The Times details the struggle agents are currently facing:

The number of migrants taken into custody last year jumped 39 percent from February to March, and a similar increase this month would push levels to 100,000 detentions or more.

It was a surge in the border numbers in March 2018 that infuriated Trump and launched his administration's attempt to deter families by separating children from their parents. Trump stopped the separations six weeks later to quell public outrage. But the controversy the policy generated - and its widely publicized reversal - is now viewed by U.S. agents as the moment that opened the floodgates of family migration even wider, worsening the problem it was meant to fix.

While arrests along the border fell in recent years to their lowest levels in half a century, they are now returning to levels not seen since the George W. Bush administration, driven by the record surge in the arrival of Central American families.
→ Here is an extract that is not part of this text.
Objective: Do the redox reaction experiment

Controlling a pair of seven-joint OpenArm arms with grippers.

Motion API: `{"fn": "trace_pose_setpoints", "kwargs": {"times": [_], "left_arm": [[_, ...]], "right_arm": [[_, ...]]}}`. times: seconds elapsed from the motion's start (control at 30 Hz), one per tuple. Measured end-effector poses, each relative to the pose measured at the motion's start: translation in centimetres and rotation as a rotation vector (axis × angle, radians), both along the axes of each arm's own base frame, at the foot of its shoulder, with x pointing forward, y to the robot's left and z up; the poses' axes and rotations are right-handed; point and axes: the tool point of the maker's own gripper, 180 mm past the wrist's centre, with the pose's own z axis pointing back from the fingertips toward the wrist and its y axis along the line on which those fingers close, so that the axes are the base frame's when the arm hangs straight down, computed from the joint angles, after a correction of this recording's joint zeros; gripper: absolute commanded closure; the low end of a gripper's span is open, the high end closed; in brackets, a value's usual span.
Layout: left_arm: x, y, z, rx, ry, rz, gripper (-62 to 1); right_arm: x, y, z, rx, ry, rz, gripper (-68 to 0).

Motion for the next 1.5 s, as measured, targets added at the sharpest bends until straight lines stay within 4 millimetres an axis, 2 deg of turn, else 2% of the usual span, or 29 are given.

For U.S. border agents, the strain has grown more acute, as they struggle to care for children using an enforcement infrastructure made in an era when the vast majority of migrants were Mexican adults who could be quickly booked and deported. The Central American families - called "give-ups" because they surrender instead of trying to sneak in - have left frustrated U.S. agents viewing their own role as little more than the facilitators for the last stage of the migrants' journey. They are rescuing families with small children from river currents, irrigation canals, medical emergencies and freezing winter temperatures.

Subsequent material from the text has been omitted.